38% of webpages that existed in 2013 are no longer accessible a decade later

Code reuse, mirroring, and copyright

  • Disagreement on whether you can mirror useful code from random websites to GitHub.
  • One view: license “depends,” but small snippets for educational/archival purposes likely fall under fair use (in the U.S.), and much code is closer to “idea” than “expression.
  • Counterpoints:
    • Fair use is an after-the-fact legal defense, not a shield.
    • Many jurisdictions don’t have fair use at all; in some (e.g., Germany) mirroring could clearly be infringement.
    • Safest route is to follow the explicit license or just keep private copies.

Ephemerality vs preservation (“feature or bug”)

  • Some argue disappearance is good: forgetting is healthy, storage and attention are finite, and we shouldn’t try to fight entropy.
  • Others push back: rediscovering lost scientific/cultural knowledge is costly; future historians and archaeologists benefit from “store everything,” including mundane content (analogy to Sumerian clay-tablet trash heaps).
  • Debate over “worthy content”: highly subjective; we can’t predict what will matter in 100–10,000 years.
  • Moral angle: if disappearance is treated as a “feature,” who decides what vanishes, especially when data is in private platforms or behind paywalls?

Archiving practices and tools

  • Strong praise for the Internet Archive; several commenters donate and use it heavily, but worry about its legal exposure.
  • Many now save local copies (PDF, MHTML, SingleFile, Epub) instead of merely bookmarking.
  • Tools mentioned: ArchiveBox, Linkwarden, bookmarklets that auto-save to Wayback, browser extensions, self-hosted link archives.
  • Some post their site content to public Git repos so others can mirror or rebuild it.

Technical causes of decay

  • Dynamic and database-backed sites are fragile: code rot, dependency changes, CVEs, framework deprecations, and unmaintained APIs kill sites even if the HTML would still work.
  • Static sites on stable hosting (e.g., S3, GitHub Pages, plain HTML) are seen as the most durable.
  • TLS, server maintenance, and costs of commercial hosting contribute to short lifetimes; domains lapsing is common.

Centralization, walled gardens, and discoverability

  • Widespread shift from independent sites/forums to Facebook pages, Instagram, Reddit, and Discord:
    • Small businesses often use Facebook as their only presence; people without accounts are excluded or discouraged.
    • Forums and niche communities move to private or semi-private groups/Discords; information becomes harder to search, index, or archive.
  • Mixed views:
    • Some lament the loss of an open, diverse “Web 1.0” and the burying of high-signal hobbyist content.
    • Others welcome semi-closed spaces: knowledge stays within communities, less exposed to scraping, SEO spam, and large ML models.
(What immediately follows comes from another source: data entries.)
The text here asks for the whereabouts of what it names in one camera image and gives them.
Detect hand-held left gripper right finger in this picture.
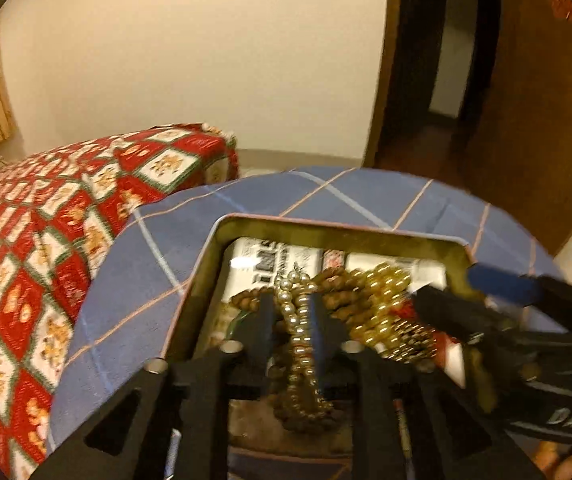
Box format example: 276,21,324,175
307,292,542,480

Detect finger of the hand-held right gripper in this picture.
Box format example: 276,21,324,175
412,286,533,357
467,264,572,314

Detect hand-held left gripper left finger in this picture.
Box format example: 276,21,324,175
33,292,287,480

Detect pearl necklace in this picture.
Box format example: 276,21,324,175
272,267,337,426

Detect brown wooden bead bracelet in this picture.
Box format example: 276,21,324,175
228,266,367,433

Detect yellow bead bracelet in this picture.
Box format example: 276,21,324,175
338,262,440,362

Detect pink tin box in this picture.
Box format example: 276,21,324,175
160,213,484,391

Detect printed paper packets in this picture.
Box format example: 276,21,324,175
206,237,449,342

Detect blue plaid cloth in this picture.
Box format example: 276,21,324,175
48,166,567,480

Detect brown wooden door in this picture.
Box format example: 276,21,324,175
458,0,572,256

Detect red printed bedspread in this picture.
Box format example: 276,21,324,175
0,122,239,480

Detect brown wooden door frame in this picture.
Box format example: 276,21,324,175
363,0,405,169

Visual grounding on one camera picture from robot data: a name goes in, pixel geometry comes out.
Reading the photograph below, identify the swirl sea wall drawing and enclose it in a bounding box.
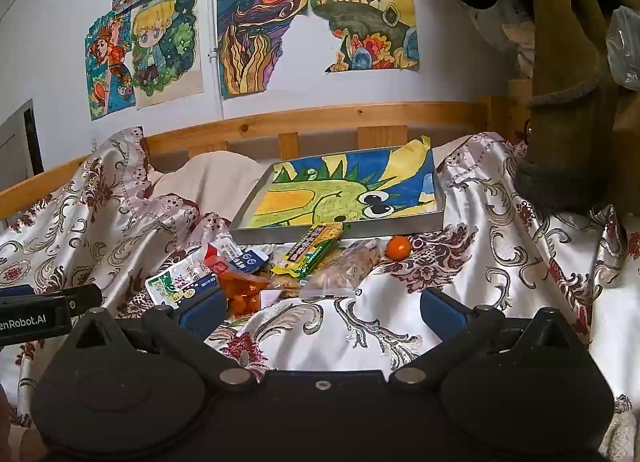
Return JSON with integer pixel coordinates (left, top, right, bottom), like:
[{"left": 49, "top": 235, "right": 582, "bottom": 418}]
[{"left": 216, "top": 0, "right": 309, "bottom": 100}]

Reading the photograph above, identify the white green snack packet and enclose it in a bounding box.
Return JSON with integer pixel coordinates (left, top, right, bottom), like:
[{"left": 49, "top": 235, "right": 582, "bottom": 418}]
[{"left": 145, "top": 262, "right": 202, "bottom": 306}]

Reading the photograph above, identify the grey metal tray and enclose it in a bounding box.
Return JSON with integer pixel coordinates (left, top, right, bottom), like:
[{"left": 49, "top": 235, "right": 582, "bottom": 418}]
[{"left": 229, "top": 144, "right": 447, "bottom": 245}]

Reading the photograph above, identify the blue white snack packet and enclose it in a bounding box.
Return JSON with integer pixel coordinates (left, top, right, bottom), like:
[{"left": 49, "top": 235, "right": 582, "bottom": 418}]
[{"left": 192, "top": 246, "right": 272, "bottom": 293}]

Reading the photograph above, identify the tangerine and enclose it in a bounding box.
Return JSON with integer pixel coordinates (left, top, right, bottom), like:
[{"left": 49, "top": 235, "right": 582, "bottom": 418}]
[{"left": 385, "top": 236, "right": 412, "bottom": 261}]

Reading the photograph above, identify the clear bag of yellow crackers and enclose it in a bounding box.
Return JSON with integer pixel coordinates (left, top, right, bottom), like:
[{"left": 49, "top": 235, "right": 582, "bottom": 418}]
[{"left": 300, "top": 239, "right": 384, "bottom": 299}]

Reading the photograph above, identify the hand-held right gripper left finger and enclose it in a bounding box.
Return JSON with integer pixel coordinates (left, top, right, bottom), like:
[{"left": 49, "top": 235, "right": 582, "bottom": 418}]
[{"left": 65, "top": 286, "right": 257, "bottom": 389}]

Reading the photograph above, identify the clear plastic bag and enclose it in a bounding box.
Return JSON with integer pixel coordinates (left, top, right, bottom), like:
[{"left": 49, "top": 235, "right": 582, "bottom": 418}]
[{"left": 605, "top": 6, "right": 640, "bottom": 90}]

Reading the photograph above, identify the wooden bed headboard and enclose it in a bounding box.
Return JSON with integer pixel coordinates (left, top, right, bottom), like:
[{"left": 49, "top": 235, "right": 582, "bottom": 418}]
[{"left": 0, "top": 96, "right": 532, "bottom": 223}]

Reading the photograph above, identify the floral satin blanket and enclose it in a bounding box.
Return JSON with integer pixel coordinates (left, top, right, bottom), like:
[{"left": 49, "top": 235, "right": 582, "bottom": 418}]
[{"left": 0, "top": 127, "right": 640, "bottom": 462}]

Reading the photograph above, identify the small red white packet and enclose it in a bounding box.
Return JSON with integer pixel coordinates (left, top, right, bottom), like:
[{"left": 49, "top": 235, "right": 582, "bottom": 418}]
[{"left": 204, "top": 239, "right": 236, "bottom": 273}]

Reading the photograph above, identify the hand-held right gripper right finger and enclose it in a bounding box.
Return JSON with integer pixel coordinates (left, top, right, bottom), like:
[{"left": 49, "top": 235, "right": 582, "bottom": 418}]
[{"left": 388, "top": 287, "right": 584, "bottom": 388}]

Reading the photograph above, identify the blond child wall drawing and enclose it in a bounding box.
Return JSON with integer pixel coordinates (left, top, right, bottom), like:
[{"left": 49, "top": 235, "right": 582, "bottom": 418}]
[{"left": 130, "top": 0, "right": 206, "bottom": 110}]

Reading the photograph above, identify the white wall pipe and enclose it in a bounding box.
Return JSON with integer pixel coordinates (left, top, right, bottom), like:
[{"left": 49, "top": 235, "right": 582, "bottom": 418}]
[{"left": 207, "top": 0, "right": 224, "bottom": 121}]

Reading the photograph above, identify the landscape wall drawing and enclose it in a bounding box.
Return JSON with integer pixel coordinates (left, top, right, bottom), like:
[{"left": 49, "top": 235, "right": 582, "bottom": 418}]
[{"left": 306, "top": 0, "right": 421, "bottom": 75}]

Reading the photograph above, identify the orange jelly bag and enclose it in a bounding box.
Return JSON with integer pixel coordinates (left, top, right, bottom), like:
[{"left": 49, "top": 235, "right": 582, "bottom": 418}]
[{"left": 217, "top": 269, "right": 274, "bottom": 319}]

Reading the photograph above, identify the yellow green cracker packet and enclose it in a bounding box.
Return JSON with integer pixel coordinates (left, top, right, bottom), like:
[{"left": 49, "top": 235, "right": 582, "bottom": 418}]
[{"left": 272, "top": 222, "right": 346, "bottom": 279}]

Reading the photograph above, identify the mustard coat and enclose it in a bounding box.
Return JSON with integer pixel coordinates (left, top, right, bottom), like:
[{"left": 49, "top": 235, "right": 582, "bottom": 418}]
[{"left": 515, "top": 0, "right": 640, "bottom": 215}]

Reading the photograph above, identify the blue mermaid wall drawing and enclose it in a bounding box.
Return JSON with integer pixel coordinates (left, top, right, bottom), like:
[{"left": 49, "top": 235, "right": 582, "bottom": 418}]
[{"left": 84, "top": 12, "right": 137, "bottom": 122}]

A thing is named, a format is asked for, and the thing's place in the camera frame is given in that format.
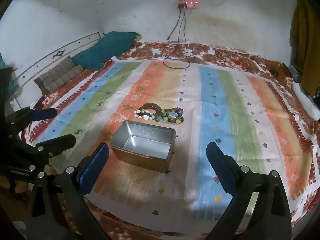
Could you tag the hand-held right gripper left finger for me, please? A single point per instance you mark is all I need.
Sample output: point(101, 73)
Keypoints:
point(93, 169)

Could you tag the clear plastic packet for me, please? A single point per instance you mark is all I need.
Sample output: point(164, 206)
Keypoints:
point(140, 140)

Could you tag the teal blanket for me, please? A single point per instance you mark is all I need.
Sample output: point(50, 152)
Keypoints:
point(100, 50)

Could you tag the white oblong bundle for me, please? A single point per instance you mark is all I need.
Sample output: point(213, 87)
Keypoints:
point(306, 102)

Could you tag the white bed headboard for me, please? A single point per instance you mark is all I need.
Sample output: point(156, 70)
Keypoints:
point(37, 62)

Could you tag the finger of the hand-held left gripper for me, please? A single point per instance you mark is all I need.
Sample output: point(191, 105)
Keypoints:
point(58, 142)
point(43, 113)

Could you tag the brown striped cushion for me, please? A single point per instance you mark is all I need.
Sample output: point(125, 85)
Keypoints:
point(60, 75)

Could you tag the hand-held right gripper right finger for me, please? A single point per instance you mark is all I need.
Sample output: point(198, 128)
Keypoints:
point(221, 166)

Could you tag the power strip with red lights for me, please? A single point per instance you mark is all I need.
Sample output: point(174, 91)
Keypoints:
point(188, 3)

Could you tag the striped printed cloth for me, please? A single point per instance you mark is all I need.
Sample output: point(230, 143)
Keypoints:
point(212, 105)

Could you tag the yellow hanging cloth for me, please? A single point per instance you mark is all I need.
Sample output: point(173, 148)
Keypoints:
point(303, 42)

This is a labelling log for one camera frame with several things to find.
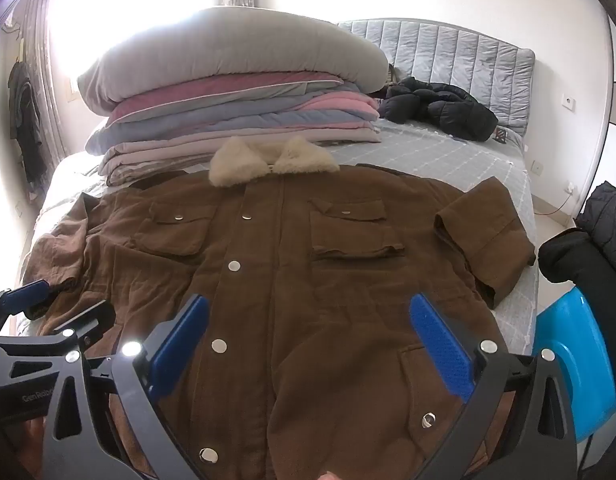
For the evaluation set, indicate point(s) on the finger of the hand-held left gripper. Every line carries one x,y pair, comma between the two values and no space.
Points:
88,317
25,294

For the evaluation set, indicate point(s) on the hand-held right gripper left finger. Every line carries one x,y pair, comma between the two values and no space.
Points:
180,347

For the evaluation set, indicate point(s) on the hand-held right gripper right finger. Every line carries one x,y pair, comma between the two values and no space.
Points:
440,347

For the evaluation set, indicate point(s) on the brown jacket with fleece collar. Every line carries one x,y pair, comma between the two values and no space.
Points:
288,260

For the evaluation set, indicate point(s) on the hanging dark clothes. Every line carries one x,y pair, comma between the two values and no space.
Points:
25,120

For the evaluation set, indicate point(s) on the blue plastic chair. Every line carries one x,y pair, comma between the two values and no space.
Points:
572,340

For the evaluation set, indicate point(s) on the black cloth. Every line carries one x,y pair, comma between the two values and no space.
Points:
567,260

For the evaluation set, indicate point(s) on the grey quilted bedspread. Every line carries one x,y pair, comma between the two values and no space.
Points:
427,160

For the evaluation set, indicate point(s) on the black quilted coat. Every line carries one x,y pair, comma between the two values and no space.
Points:
605,220

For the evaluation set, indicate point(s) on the black puffer jacket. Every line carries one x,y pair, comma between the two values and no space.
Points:
447,110

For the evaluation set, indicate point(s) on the mauve folded quilt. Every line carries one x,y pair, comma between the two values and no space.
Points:
198,92

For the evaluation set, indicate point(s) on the pink folded quilt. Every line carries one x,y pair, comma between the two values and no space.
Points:
338,105

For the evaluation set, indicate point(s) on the grey padded headboard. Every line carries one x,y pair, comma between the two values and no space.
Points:
462,60

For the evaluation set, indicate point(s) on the stack of folded quilts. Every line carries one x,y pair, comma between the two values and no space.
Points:
228,50

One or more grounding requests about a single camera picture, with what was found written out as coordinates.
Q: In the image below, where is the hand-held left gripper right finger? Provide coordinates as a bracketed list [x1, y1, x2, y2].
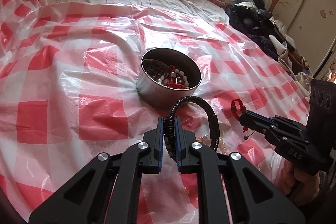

How bad is 38%, and what is lost?

  • Some are surprised the number isn’t higher, given business churn and hobby sites dying.
  • Others see “62% still alive” as still troubling, especially for references in Wikipedia, news, government sites, and niche resources (e.g., immigration forums).
  • Recognition that search engines increasingly surface SEO-heavy or “content farm” material, while older, high-quality but inactive sites sink or vanish.
  • Several respondents have already taken old content offline intentionally, sometimes explicitly because of AI scraping concerns.